Lessons to be Learned
Lesson Number One: Give people space to pursue happiness. We’re all different in our preferences and interests. While men need to be protectors, that doesn’t mean that all men need to love combat sports or weapons. We should all have a basic competence in those things, but not everyone is going to love them. While all men should be providers, not all men will provide in the same manner or using the same methods. While all men should lead their families, not all men have the same personality, so what leading looks like for one man will not look the same for another man.
Don’t try to make your masculinity look the same as someone who has a different personality or different interests. Be strong, be courageous, develop masculine skills, lead your family, love your woman, and stay connected to other men – what that looks like will differ from person to person.

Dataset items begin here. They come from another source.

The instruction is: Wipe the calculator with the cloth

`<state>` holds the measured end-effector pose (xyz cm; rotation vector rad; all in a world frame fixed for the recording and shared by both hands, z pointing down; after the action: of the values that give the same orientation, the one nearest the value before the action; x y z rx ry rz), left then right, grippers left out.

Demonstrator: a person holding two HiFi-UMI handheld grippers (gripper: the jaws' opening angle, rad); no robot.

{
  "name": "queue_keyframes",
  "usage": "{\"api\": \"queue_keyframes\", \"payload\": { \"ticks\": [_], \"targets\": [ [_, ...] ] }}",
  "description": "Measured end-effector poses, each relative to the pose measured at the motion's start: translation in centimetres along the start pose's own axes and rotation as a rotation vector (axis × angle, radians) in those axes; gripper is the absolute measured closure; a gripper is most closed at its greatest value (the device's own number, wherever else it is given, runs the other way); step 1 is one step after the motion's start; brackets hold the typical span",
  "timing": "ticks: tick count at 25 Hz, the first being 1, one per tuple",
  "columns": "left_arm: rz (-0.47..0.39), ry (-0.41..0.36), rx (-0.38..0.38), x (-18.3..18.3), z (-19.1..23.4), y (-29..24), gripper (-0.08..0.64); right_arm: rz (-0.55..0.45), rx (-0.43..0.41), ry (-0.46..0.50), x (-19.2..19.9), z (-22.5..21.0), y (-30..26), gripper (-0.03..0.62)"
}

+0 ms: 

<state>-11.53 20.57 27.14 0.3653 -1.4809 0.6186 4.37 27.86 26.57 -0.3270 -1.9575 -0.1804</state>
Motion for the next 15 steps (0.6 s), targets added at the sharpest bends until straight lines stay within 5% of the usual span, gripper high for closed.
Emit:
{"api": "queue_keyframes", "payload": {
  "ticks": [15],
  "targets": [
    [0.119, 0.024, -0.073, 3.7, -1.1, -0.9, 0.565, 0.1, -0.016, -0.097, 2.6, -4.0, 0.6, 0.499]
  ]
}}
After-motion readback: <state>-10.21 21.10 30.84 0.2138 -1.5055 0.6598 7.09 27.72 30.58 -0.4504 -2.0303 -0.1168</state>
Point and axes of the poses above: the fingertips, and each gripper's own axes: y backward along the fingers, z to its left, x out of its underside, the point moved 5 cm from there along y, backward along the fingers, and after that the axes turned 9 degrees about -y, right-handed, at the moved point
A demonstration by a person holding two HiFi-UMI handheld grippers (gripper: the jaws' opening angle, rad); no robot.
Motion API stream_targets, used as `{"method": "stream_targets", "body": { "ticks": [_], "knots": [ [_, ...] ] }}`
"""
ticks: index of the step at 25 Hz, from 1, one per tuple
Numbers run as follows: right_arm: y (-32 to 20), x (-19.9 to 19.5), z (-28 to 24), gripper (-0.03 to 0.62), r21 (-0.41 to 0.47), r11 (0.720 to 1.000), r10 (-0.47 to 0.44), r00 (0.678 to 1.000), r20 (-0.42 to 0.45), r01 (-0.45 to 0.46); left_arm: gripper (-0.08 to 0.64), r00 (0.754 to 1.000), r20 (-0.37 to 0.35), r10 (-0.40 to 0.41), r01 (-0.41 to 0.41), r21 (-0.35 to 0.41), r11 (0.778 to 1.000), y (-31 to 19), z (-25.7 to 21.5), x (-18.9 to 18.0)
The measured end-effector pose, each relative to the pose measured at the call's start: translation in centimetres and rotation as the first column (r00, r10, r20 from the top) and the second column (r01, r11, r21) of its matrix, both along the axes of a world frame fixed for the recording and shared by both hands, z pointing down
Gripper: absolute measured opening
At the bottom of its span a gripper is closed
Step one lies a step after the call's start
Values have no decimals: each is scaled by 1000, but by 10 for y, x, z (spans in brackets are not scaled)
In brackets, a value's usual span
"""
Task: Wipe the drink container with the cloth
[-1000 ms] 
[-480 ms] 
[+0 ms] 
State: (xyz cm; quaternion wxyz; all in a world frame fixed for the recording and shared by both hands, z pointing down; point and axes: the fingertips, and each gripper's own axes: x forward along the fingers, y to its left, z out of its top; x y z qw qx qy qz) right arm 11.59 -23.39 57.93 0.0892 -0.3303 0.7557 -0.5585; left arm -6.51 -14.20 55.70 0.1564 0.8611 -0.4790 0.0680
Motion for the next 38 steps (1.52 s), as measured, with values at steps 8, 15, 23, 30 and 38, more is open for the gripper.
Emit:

Lesson Number Two: Be patient and willing to work through conflict in relationships. Every relationship will have conflict. If you ever look at someone and wish you had a relationship like theirs because “they never fight”, just realize you’re chasing a myth. In fact, a lack of conflict simply means that the relationship has not progressed to the point where the parties are being honest about their desires and preferences. They’re still being polite. Once they get closer and start being honest, conflict will emerge. But that conflict shouldn’t end the relationship. The parties should hang in and work through it.
Remember the first lesson above. People are different, and different doesn’t necessarily mean wrong. If you set out to make all of your friends like you, you’ll end up without friends; at best, you’ll end up with groupies, people who don’t reveal who they really are just so they can stay connected.
Give people their space to be different from you and be willing to adjust to make the relationship work. Likewise, don’t let anyone require that you do everything their way. Be yourself. Every relationship requires compromise, but it requires compromise of both sides. If you’re always the one compromising, you’re not in a relationship, you’re on the wrong end of a dictatorship.
Lesson Number Three: Not every relationship is worth salvaging. We are social beings. As I’ve written before (see here and here), isolation is a killer for men. However, there times when a relationship cannot or should not be salvaged. When you’ve exhibited patience, when you’ve made the other person aware of your needs and preferences, when you’ve compromised and adjusted, and your efforts have regularly been met with disdain or disinterest, move on. Preserving your inner peace, your joy, your dignity, and making a wise investment of your time sometimes require that you end relationships. Sometimes separation is necessary, albeit as a last resort.
Lesson Number Four: Find a mission worthy of your life, your fortune, and your sacred honor. I find these words to be the most powerful words of the entire Declaration. Those who signed their names below knew that they were signing their own death warrant if the war, which had been going on for about a year and was not going particularly well, was lost. Still, they signed because they believed, because they knew that this cause was worthy of all that they were and all that they had. To find such a cause and devote yourself to it fully, to lead your family in it, to use your strength, courage, skill, relationships, and resources to achieving it – this is the man’s life. I hope you and your family have a wonderful Fourth of July. Godspeed.